The paper is organized as follows. In the next section we discuss the reasons why cross-sectional literature is inconclusive about aggregate questions. In Section 3 we present a time series analysis of aggregate ad spending and GDP in the US. This section presents three exercises. First, we analyze if there have been structural breaks in our data set. Given the long horizon of analysis, structural breaks are probable and, if not accounted for, would distort the long run statistical relations. Secondly, we estimate a cointegrating relation which throws light on the long run co-behavior of ad spending and GDP as also the temporal behavior of ad spending. The third exercise is Granger causality analysis. In Section 4, we discuss the implications of cointegration and Granger causality results and place them in the context of the discussion of Section 2. Section 5 concludes the paper.
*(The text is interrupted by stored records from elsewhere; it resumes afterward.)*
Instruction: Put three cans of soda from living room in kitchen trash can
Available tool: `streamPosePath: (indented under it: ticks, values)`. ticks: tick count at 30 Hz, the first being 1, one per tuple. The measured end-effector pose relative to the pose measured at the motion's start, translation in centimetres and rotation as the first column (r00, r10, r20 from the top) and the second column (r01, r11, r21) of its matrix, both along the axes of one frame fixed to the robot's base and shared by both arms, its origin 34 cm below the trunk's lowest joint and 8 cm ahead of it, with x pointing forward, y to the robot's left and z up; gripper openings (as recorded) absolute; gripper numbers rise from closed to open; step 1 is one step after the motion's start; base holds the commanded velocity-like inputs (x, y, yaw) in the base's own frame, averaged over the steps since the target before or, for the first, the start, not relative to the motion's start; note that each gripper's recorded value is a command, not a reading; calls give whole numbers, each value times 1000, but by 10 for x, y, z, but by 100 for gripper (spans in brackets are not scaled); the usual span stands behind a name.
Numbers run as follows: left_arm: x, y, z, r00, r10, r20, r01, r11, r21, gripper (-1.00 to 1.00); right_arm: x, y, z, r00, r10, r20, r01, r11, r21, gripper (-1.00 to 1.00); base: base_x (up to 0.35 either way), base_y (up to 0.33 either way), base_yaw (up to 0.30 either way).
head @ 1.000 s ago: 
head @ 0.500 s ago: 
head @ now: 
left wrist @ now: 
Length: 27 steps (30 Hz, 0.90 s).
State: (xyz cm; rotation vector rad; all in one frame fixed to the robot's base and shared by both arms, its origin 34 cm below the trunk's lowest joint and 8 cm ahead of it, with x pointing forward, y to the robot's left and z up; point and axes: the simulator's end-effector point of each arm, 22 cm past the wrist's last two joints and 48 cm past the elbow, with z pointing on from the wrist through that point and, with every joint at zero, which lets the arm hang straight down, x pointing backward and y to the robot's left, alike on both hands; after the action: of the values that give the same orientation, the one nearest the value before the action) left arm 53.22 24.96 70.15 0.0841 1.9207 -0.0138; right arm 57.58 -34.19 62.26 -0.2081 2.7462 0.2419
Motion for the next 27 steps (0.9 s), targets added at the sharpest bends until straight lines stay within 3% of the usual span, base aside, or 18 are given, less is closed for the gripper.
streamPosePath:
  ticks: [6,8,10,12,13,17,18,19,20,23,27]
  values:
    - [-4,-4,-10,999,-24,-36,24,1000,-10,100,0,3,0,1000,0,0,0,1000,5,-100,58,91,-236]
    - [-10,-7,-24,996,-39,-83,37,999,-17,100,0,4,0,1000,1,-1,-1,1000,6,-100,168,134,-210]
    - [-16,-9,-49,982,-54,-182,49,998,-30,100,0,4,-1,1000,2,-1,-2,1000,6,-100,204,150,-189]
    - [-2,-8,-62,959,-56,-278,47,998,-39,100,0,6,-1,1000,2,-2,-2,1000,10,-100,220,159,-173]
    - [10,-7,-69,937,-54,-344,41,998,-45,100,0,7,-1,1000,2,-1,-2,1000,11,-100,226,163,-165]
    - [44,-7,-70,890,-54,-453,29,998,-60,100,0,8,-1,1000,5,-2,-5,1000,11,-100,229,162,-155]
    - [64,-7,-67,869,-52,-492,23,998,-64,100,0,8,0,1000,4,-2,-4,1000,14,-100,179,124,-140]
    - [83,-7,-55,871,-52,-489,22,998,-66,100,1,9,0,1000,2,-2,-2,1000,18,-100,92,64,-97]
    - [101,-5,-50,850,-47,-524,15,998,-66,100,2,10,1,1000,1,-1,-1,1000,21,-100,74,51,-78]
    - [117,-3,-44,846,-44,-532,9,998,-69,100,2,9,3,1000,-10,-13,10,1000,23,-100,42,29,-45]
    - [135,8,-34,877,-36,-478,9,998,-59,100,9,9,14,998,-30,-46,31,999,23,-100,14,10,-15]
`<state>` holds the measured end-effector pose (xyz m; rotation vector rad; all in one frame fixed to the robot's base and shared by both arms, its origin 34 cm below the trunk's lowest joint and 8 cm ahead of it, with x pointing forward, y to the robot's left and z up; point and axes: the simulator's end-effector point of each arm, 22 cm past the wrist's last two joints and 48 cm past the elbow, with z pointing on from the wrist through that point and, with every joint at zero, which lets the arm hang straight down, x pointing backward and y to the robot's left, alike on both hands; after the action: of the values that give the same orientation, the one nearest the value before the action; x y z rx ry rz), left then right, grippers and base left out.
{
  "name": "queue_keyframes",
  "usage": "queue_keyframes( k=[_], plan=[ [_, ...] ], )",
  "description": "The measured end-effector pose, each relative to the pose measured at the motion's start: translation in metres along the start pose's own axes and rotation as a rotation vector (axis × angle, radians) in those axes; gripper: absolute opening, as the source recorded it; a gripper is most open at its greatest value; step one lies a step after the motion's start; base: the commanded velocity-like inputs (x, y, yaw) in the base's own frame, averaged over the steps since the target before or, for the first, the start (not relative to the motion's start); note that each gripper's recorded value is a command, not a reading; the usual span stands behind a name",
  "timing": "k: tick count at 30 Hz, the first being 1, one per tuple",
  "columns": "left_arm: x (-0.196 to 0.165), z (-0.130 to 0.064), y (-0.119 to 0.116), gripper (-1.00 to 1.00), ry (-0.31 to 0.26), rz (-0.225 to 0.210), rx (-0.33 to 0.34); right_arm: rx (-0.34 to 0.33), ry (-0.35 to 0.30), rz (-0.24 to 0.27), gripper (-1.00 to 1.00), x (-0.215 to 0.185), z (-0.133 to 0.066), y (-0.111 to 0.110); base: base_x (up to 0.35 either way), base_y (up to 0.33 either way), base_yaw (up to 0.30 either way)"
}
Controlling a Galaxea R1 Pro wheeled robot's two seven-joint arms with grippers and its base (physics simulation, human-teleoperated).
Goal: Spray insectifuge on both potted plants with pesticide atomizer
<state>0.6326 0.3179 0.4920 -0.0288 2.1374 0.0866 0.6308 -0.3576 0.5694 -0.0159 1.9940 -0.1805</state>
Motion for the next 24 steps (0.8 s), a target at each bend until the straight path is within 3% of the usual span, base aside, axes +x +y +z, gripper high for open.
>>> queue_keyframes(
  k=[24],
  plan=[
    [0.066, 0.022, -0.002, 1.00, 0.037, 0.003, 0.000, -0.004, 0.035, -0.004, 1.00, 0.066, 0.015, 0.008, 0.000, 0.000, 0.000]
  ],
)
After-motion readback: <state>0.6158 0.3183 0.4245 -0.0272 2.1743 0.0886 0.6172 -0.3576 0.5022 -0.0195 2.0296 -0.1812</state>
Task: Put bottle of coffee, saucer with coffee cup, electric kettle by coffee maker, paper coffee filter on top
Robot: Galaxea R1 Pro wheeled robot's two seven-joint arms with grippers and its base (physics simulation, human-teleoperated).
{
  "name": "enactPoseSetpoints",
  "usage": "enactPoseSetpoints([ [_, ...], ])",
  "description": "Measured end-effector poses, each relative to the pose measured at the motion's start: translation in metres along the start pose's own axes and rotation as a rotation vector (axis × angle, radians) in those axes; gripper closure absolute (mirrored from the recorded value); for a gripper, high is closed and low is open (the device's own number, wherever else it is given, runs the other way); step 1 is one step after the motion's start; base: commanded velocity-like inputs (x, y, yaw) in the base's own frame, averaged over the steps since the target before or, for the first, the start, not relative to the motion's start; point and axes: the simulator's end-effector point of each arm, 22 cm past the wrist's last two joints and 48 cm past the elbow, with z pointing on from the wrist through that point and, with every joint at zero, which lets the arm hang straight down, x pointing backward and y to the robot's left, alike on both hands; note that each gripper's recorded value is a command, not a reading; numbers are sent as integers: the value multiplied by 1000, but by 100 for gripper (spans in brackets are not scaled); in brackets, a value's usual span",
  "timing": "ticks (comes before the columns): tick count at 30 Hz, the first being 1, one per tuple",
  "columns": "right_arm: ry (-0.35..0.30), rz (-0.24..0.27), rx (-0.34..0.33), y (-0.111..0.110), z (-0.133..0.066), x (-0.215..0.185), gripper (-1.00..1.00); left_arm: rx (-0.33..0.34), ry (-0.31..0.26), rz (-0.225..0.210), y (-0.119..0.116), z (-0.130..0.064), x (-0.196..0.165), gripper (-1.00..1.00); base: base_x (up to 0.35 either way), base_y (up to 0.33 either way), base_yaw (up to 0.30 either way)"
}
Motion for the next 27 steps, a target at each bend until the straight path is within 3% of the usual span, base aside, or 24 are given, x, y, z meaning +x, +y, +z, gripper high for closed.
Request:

2. Cross-Section Studies and the Project of Aggregation

As discussed in the introduction, the aim of this paper is to explore the existence of any simple and robust aggregate relation. If x and y denote aggregate ad spending and GDP, both in nominal terms, and T, a time index, then we are seeking if a stable relation x = f (y, T) exists. Empirical work on advertisements, starting in the late 1950’s, has continuously refined its methods to tackle a variety of methodological and data problems and has produced a rich literature5. By and large it reports that firms that spend more on ads also sell more, and industries with higher ad spending are also more profitable. This does not, however, imply a similar positive relation between GDP and ad spending either at a point of time or through time. Ad spending is expected to boost current sales leading to the observed positive correlation. But follow-up spending on advertisement is based on the current period’s effects of spending on demand and cost of the firm. These effects are often contradictory as we discuss below and they make the ratio of ad spending to sales unpredictable a priori.

Advertising increases firms’ unit cost of production-cum-sale. In relatively homogeneous products with zero- profit long run equilibrium, this should lead to price increases. Given the industry demand curve, industry output would fall resulting in an increase of the ratio of ad spending to output. The ratio of ad spending to the nominal value of industry output would then depend on the price elasticity of demand and can rise as well as fall6. On the other hand, if advertisement shifts the industry demand curve upward, say because of information and persuasion, then the effects of unit cost increase may be partly or wholly neutralised. Thus the net result cannot be anticipated in either case. Nor is it expected to be either positive or negative for all markets.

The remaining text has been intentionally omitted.